Elliott Abrams and the remains of the El Mozote massacre for which he bears responsibility.
This is the real face of US imperialism in Latin America.

3 replies »

  1. John, I saw your comment on the Unrepentant Marxist about the electrical grid in Venezuela. I have been going to Venezuela since 2006,have been doing solidarity work with the grassroots since 1999 and I am married to a Venezuelan woman and we live in Mérida ( I stay there about 6 – 8 months out of the year) . The electrical grid has been attacked for years, people have died and been electrocuted trying to destroy sub stations and attacking the lines going across bridges or the towers. Same with the telephone and cable systems. There has been some analysis in Spanish about these attacks at the hydro electric dams.

  2. Cort Greene’s comment is in reply to a question I’d posed on the email list he refers to, rather than in direct reply to the above article. My question, in turn, had been in reply to an article supporting Maduro. In that article, the writer had said that the recent blackouts were caused by sabotage. In its context, it basically was saying that it was US sabotage that had caused the blackouts. I had asked for any evidence that that was so. I asked because despite Maduro’s claims, no evidence has ever been provided. Cort Greene’s comment above also provides zero evidence. He mentions people “trying to destroy sub stations” in the past.
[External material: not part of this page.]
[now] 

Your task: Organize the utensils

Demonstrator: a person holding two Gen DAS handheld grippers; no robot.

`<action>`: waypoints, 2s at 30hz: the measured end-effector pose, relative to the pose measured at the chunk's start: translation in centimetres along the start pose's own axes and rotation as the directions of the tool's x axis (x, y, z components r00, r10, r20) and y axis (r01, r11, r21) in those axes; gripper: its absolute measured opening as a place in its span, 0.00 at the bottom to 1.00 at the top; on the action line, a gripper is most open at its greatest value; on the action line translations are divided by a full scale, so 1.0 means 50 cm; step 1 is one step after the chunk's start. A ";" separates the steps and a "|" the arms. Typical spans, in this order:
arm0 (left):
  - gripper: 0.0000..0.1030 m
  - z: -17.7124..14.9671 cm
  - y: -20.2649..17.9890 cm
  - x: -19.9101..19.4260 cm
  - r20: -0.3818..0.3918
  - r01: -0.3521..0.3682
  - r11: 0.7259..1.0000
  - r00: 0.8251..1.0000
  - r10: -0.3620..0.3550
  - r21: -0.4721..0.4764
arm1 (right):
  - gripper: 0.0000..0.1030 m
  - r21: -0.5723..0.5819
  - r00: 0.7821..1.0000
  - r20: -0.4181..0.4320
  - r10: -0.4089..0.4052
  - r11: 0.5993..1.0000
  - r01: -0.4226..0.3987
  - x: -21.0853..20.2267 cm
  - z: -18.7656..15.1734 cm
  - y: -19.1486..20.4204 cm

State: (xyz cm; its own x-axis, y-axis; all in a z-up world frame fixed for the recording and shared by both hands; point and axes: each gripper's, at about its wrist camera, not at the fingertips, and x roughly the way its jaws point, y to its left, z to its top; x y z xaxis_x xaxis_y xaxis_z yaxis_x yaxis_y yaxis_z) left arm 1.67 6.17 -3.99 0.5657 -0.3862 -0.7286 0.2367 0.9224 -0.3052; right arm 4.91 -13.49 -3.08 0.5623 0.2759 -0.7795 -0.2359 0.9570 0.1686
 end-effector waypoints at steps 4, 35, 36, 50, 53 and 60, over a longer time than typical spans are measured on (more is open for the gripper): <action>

In the economic chaos that is Venezuela, there has been widespread looting of all sorts of different buildings, including hotels. Fixtures and even the copper wires have been ripped out in a desperate attempt to get some money somehow. How do we know that that is not what Greene is referring to? Greene also ignores the massive lack of maintenance, including allowing weeds and other vegetation to overgrown the sub stations and transformers. And, if it had been a physical attack on a sub station that caused the blackout, there would be evidence of that which Maduro certainly would have provided.

    Cort Greene’s comment does not even begin to provide any evidence.